INSA LYON

Son histoire

Une naissance en pleine expansion industrielle

Années 50. La France est en pleine expansion industrielle et manque malheureusement d'ingénieurs et de techniciens. Au regard des Etats-Unis qui diplôment 29 000 ingénieurs en un an, la France, elle, n'en a formé que 4 500. Nous sommes en 1955 et dans certains milieux concernés, il est temps de lutter contre la pénurie de main d'oeuvre qualifiée.

La ville de Lyon se démarque en affichant la volonté de réaliser un grand centre de formation scientifique et de recherche. Les plus avérés sont convaincus de la relation entre une bonne formation des cadres et l’avenir économique régional. Deux figures locales vont porter haut les couleurs d'un modèle de formation unique et innovant : le recteur Jean Capelle et le philosophe Gaston Berger. Ces deux humanistes vont marquer l'avènement d'une nouvelle conception d'enseignement des ingénieurs et imaginent une école, ou plutôt un institut : l'Institut National des Sciences Appliquées, INSA.

Une école d'ingénieurs d'un genre nouveau

Salle de restaurant

Pour ces "pères fondateurs", Jean Capelle et Gaston Berger, l'ingénieur INSA Lyon n'est pas un ingénieur comme les autres. Il est doté d'excellentes compétences scientifiques et techniques mais est aussi capable de comprendre les enjeux de sa société et de s'inscrire dans l'évolution de son monde. A cette vision ambitieuse s'ajoute la créativité, levier de l'innovation.
Pour former ces profils excellents, les deux hommes élaborent tout un programme de formation qui s'articule autour d'une grande variété d'enseignement. Si la majorité des enseignements dispensés aux élèves-ingénieurs s'attaque aux sciences dures, là n'est pas l'essentiel. La valeur ajoutée du profil insalien se trouve dans ces enseignements annexes et obligatoires, ceux que l'on appelle communément dans le langage INSA : les Humanités. Langue, musique, arts plastiques, théâtre, danse et sport font même l'objet de parcours spécifiques, permettant aux étudiants ingénieurs d’allier sports, arts et sciences. Enrichir sa capacité de réflexion au-delà de la rationalité scientifique exigée par sa formation d'ingénieur est tout le secret d'une formation insalienne.

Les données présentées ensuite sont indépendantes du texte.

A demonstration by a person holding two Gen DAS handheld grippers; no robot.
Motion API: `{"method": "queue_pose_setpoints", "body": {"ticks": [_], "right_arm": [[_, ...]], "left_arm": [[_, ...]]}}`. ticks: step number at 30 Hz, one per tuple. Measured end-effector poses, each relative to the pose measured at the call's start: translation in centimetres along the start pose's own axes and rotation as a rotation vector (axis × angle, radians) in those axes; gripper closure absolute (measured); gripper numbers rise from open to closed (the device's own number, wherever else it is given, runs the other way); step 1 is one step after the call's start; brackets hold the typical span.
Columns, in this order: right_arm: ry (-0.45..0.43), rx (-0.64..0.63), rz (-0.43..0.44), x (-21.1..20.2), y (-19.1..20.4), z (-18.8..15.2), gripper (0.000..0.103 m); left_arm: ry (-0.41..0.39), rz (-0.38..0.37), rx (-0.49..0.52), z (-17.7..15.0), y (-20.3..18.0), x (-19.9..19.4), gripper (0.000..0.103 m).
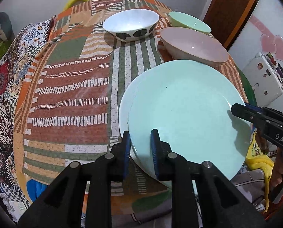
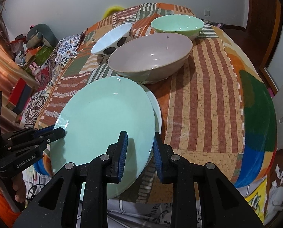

Autre originalité forte : le mode de recrutement des futurs élèves-ingénieurs. Les candidats seront admis sur titre après le baccalauréat, dans le but démocratiser la formation. Avec ce mode d’admissibilité, l’école offre une alternative à tous ceux pour qui plusieurs années d’école préparatoire constituent un risque et un coût dissuasif. Une fois intégrés, les élèves vivront en internat.

1957. Le projet de loi créant l’INSA est discuté et voté par l’Assemblée Nationale le 5 février 1957. Il devrait sortir de terre à Villeurbanne, commune limitrophe de Lyon, entre le parc de la Tête d'Or et le parc de la Feyssine. 90 hectares de terre sont alors occupés par l’armée, la société hippique de Lyon et les PTT qui possèdent à cet endroit leurs relais de télécommunications. Ils se sont effacés devant ce projet d’envergure qui marque l’avènement d’une nouvelle conception d’enseignement des ingénieurs.
Le 15 février 1957, le futur établissement est présenté officiellement à Lyon. Le recteur Capelle est désigné pour en assurer la direction et le calendrier s'accélère.

Une construction éclair

L'INSA doit ouvrir ses portes à la rentrée de la même année. 300 élèves sont attendus. Le terrain villeurbannais n’est encore qu’un marécage encombré de quelques restes de jardins potagers et c’est sous la houlette de l’architecte Jacques Perrin-Fayolle, Grand Prix de Rome, que la construction expresse des bâtiments nécessaires à cette première promotion s’engage.
Le 12 novembre 1957, les locaux sont enfin prêts à recevoir les premiers élèves de l’école. L’INSA Lyon, qui selon la loi devait former à la fois des ingénieurs et des techniciens supérieurs, s’est rapidement transformé en une école d’ingénieurs de haute qualification uniquement.